> _ACTIVITY_
The answer must consist solely of the lines from the one with "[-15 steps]" through the last line of the data, copied exactly, with no pictures.

> _GIVEN DATA_

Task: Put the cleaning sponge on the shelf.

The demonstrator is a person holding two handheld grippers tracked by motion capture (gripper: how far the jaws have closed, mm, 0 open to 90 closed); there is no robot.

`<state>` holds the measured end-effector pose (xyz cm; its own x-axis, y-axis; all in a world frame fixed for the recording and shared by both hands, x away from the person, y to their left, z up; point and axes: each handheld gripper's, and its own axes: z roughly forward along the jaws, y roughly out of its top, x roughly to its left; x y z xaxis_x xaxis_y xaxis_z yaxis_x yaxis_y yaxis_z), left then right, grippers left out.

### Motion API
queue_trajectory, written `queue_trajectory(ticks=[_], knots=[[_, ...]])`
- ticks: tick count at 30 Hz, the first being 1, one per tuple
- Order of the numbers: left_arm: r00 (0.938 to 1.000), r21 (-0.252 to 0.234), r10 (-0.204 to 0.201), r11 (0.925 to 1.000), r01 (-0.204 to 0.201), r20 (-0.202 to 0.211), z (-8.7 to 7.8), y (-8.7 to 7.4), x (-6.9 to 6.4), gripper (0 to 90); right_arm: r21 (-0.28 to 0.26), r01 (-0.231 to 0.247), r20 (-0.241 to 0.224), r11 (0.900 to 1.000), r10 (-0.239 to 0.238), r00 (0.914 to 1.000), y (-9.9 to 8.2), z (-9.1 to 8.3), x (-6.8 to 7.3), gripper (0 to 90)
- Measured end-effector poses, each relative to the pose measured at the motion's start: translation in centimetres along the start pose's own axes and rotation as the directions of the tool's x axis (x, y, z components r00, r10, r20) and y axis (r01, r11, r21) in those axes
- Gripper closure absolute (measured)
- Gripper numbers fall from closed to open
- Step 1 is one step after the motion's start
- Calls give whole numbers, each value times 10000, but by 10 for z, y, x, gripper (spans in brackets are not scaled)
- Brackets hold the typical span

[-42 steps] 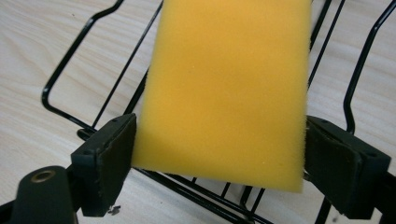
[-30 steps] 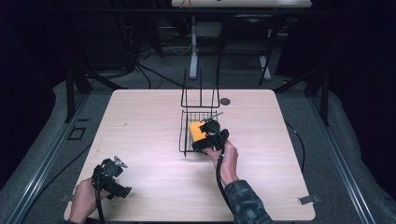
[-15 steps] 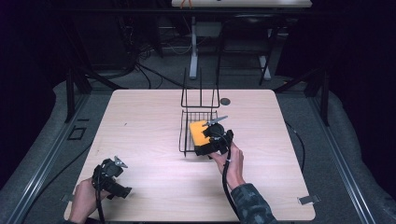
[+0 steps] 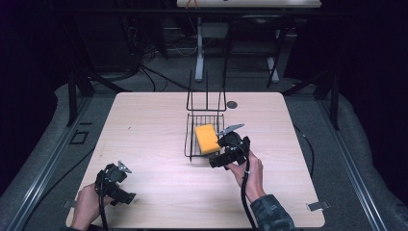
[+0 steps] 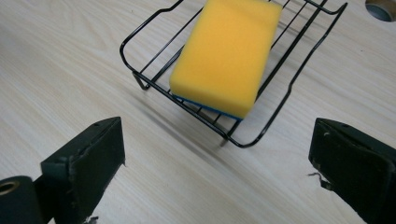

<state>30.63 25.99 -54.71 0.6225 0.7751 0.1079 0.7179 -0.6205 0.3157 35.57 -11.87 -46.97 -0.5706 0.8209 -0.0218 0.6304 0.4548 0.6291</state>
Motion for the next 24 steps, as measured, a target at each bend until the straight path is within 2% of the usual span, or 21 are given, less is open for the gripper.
queue_trajectory(ticks=[11,20,24], knots=[[10000,2,-6,10000,6,-22,0,0,0,63,98,127,78,9999,-127,9999,-20,-25,-3,37],[10000,4,-16,10000,16,-37,0,0,0,63,214,11,291,9998,-17,9996,-46,-43,-11,43],[10000,15,-4,10000,4,-38,0,0,0,63,429,-157,455,9990,138,9989,-63,-46,-18,44]])
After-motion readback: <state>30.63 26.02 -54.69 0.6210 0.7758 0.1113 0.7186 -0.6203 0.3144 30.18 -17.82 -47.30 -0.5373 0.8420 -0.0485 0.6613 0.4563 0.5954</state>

> _EXERCISE OUTPUT_
[-15 steps] 
[+0 steps] 
[+0 steps] 

<state>30.63 25.99 -54.71 0.6225 0.7751 0.1079 0.7179 -0.6205 0.3157 35.57 -11.87 -46.97 -0.5706 0.8209 -0.0218 0.6304 0.4548 0.6291</state>
Motion for the next 24 steps, as measured, a target at each bend until the straight path is within 2% of the usual span, or 21 are given, less is open for the gripper.
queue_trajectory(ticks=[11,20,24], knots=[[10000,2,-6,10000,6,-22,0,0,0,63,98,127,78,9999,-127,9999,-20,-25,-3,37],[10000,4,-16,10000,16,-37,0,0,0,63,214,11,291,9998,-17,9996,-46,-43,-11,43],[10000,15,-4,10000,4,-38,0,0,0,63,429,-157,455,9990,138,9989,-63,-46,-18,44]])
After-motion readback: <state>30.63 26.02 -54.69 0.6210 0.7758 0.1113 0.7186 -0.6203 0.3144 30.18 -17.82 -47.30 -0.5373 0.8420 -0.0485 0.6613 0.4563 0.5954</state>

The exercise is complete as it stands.